⑥ Output — JPEG / RAW / Video Stream
The processed image exits as a JPEG, HEIF, RAW file, or a live MIPI/USB stream to a host computer. At this point the data is a 2D array of RGB values. All 3D depth information has been permanently lost in the projection — this is why recovering 3D structure from images (SfM, stereo, depth estimation) is a hard inverse problem.
On smartphones, a final NPU (Neural Processing Unit) pass may run computational photography: Night Sight, Super Res Zoom, computational bokeh, or scene-adaptive sharpening — these are matrix-heavy neural network operations on 2D images.
In software, not in the camera. The projection matrix is used whenever a program needs to reason about the relationship between 3D geometry and 2D images:
- Computer Vision (OpenCV, etc.): predicts where a known 3D world point will appear in the image ($u,v = K[R|t]\,P_w$), or triangulates 3D points from multiple images (inverse).
- SLAM / 3D Reconstruction: estimates $R, t$ of each camera frame and recovers 3D structure simultaneously, iterating $P$ at every frame.
- Augmented Reality: renders virtual 3D objects at the correct 2D screen position using $P$, in real time at 60–90 fps.
- Autonomous Vehicles: dedicated GPU/FPGA accelerators compute $K[R|t]$ for LiDAR-camera fusion, object detection, and occupancy grids at 100+ fps.
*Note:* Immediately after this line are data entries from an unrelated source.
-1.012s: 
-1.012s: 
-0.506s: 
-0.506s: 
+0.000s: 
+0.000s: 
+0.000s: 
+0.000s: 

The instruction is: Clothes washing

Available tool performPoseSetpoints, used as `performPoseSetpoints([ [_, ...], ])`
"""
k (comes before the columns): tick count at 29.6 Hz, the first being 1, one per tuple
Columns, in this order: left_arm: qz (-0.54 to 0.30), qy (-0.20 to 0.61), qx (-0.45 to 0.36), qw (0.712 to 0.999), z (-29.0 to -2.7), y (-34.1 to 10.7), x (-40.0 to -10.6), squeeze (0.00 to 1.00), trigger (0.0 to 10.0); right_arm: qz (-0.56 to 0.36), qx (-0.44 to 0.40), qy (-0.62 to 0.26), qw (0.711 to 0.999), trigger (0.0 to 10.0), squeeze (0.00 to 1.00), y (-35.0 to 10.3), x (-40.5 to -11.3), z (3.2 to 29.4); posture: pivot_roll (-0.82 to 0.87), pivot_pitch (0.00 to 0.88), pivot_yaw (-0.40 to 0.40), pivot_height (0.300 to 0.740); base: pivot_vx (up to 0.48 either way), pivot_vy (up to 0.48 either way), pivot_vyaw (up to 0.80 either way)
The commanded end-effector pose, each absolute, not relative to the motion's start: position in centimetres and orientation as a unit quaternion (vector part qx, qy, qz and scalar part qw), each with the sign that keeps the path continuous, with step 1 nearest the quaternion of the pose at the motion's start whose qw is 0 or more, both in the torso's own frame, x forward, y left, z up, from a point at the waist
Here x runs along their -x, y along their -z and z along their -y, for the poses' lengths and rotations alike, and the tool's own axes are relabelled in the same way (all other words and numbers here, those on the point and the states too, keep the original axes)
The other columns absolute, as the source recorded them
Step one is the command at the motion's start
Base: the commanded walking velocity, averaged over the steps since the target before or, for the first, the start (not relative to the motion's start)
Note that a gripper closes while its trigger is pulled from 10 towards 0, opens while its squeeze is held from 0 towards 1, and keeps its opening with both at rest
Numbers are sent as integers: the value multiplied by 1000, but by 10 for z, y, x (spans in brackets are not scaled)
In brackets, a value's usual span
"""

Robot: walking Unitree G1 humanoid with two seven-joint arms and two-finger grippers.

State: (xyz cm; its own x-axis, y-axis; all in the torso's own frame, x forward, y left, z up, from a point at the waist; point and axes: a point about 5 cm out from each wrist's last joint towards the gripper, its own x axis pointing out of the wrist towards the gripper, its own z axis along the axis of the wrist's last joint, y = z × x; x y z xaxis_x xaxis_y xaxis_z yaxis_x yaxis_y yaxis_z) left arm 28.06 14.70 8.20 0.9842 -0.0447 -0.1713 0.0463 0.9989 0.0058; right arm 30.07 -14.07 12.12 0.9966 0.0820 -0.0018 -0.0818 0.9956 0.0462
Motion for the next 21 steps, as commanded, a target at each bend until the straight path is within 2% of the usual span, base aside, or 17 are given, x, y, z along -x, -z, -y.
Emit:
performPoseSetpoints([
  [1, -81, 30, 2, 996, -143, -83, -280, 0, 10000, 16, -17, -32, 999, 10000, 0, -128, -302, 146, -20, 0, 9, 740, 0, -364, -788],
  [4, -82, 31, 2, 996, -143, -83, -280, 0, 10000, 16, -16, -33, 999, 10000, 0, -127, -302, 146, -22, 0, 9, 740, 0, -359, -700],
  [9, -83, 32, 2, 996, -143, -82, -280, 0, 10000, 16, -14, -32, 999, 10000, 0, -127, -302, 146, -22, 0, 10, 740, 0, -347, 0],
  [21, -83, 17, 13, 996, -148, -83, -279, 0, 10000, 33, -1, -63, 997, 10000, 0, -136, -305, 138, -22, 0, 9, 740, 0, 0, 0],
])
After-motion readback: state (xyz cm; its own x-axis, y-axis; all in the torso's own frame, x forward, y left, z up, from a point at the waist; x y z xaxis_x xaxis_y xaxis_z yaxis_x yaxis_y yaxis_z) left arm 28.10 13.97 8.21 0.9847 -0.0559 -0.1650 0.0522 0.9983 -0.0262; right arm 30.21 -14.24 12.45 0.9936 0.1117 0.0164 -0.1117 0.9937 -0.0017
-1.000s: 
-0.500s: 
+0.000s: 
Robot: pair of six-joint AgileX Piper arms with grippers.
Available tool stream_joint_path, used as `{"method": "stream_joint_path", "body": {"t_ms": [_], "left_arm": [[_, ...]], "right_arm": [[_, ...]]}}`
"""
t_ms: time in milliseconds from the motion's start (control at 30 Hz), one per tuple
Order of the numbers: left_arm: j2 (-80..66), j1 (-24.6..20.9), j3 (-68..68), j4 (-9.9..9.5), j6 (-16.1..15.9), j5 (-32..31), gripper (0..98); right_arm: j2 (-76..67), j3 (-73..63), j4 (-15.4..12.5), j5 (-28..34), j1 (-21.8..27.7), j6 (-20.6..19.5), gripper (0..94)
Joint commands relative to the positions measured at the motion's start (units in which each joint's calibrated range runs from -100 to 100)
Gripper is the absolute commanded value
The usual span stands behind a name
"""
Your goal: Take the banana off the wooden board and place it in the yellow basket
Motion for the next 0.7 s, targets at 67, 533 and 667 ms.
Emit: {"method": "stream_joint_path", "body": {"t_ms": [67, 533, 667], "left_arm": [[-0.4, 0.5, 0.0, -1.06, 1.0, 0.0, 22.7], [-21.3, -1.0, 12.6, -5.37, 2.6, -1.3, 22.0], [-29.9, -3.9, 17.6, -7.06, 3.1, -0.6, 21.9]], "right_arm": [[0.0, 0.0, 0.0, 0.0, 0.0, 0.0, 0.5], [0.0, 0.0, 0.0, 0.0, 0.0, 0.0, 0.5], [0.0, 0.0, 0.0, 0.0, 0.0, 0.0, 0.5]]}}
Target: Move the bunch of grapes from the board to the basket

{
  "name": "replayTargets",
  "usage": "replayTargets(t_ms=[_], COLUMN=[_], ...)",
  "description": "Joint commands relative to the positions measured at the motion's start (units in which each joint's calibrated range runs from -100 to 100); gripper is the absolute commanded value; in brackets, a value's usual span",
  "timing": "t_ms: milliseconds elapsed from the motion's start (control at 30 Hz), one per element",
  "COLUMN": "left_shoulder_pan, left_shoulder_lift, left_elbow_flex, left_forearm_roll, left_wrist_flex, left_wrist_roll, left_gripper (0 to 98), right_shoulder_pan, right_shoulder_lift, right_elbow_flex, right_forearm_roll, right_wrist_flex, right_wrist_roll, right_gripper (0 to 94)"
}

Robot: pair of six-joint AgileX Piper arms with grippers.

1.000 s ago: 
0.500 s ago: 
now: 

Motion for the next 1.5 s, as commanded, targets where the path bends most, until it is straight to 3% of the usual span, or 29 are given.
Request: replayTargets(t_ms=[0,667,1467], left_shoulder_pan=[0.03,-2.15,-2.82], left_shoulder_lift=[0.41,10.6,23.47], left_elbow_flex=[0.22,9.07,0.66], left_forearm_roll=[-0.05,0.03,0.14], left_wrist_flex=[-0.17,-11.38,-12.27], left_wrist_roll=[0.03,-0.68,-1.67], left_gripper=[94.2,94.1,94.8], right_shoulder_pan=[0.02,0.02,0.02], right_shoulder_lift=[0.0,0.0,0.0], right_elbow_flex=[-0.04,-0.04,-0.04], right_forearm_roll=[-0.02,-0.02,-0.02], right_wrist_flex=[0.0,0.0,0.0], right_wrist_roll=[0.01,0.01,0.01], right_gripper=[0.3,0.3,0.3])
- Camera Calibration: OpenCV's
calibrateCamerasolves for $K$, $k_1, k_2$, and $[R|t]$ by minimising reprojection error on a chessboard — this is optimisation over $P$, not a single matrix multiply.
Real-Time Performance
Inside the Camera (ISP)
Dedicated fixed-function hardware. Processes 50 MP at 30 fps (1.5 Gpixels/s). No general-purpose CPU involved in demosaic/denoise/compress. Uses 100–500 mW.
In a Vision System (GPU)
An NVIDIA Jetson can run full camera projection + neural detection on 4 cameras at 30 fps. A data-centre GPU processes batch camera projections for 3D reconstruction at thousands of fps equivalent.
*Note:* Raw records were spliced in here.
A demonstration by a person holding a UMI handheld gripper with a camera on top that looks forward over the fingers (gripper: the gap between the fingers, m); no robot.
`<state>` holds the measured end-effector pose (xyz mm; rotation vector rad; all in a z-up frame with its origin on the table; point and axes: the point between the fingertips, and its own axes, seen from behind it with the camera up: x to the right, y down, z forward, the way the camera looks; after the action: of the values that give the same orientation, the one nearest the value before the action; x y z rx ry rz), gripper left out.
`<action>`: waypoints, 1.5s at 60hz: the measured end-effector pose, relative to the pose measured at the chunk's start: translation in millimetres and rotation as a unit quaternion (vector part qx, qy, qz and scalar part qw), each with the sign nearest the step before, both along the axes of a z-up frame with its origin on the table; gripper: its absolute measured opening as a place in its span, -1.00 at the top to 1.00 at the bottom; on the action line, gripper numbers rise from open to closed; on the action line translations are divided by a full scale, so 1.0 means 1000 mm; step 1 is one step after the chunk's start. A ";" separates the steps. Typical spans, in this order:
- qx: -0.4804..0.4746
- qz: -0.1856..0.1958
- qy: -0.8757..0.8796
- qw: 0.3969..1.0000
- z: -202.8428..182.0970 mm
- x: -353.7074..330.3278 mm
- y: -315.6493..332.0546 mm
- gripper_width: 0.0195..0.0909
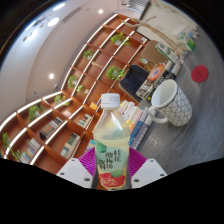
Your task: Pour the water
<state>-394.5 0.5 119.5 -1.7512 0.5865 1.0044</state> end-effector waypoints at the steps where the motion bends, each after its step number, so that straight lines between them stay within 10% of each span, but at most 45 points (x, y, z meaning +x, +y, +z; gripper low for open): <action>1: -0.003 -0.001 0.024 1.000 0.002 0.000 0.003 0.47; 41: -0.039 -0.052 0.468 0.881 0.055 0.047 0.046 0.47; 63: 0.063 -0.024 0.016 0.998 0.086 0.069 0.026 0.41; 90: 0.130 -0.144 -0.459 0.867 0.148 0.238 0.057 0.39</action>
<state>-156.1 57.3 267.8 -1.6012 0.0708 -0.0283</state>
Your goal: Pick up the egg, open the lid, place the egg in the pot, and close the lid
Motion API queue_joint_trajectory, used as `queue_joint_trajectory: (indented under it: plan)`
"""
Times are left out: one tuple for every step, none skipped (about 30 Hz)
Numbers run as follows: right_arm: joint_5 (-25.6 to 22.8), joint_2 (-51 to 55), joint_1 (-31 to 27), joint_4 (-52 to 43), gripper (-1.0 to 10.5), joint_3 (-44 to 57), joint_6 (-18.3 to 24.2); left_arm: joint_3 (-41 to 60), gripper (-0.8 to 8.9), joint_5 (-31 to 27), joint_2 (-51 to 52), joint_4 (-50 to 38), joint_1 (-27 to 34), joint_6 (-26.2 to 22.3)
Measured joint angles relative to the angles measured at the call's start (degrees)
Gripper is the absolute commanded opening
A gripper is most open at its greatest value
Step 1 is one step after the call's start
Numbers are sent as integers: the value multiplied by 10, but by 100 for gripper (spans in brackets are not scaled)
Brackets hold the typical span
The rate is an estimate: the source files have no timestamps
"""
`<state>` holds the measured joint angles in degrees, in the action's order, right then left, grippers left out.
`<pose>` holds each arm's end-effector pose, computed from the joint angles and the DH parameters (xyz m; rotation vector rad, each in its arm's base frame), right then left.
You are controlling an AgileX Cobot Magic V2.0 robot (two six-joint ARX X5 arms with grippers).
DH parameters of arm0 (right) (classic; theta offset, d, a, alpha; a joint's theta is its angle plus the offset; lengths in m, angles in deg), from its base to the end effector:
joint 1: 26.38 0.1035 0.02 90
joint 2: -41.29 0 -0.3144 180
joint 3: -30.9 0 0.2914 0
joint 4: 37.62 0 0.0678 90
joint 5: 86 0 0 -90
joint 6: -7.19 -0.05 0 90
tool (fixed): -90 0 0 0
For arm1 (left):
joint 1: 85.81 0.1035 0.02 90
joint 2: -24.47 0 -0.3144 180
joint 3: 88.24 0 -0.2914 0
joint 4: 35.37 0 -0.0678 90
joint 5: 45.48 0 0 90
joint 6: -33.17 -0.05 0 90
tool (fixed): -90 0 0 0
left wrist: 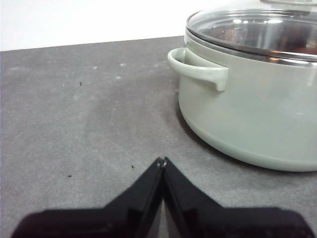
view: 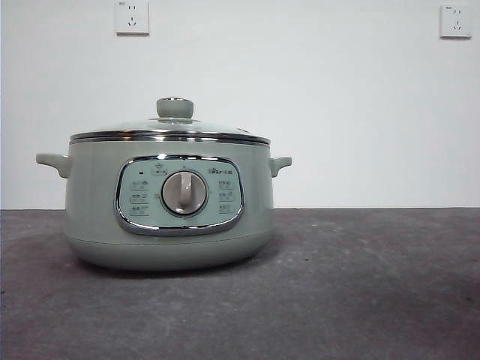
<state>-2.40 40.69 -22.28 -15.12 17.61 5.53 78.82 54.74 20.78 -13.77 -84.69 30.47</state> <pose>0.1058 0.0020 0.1508 0.0132 0.1699 -0.0425 0.1083 -0.0068 0.1455 0.0255 0.2109 -0.1632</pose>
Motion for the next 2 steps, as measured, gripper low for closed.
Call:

Smartphone Computational Photo
Apple A17 Pro NPU: ~35 TOPS for neural-network-based denoising, super-resolution, and bokeh synthesis. Runs in parallel with the ISP on each captured frame.
Camera Calibration Workflow
Capture 20–50 images of a chessboard → OpenCV detects corners → non-linear optimisation estimates $K$, $k_1$–$k_3$, $p_1$–$p_2$ → reprojection error typically < 0.5 px RMS.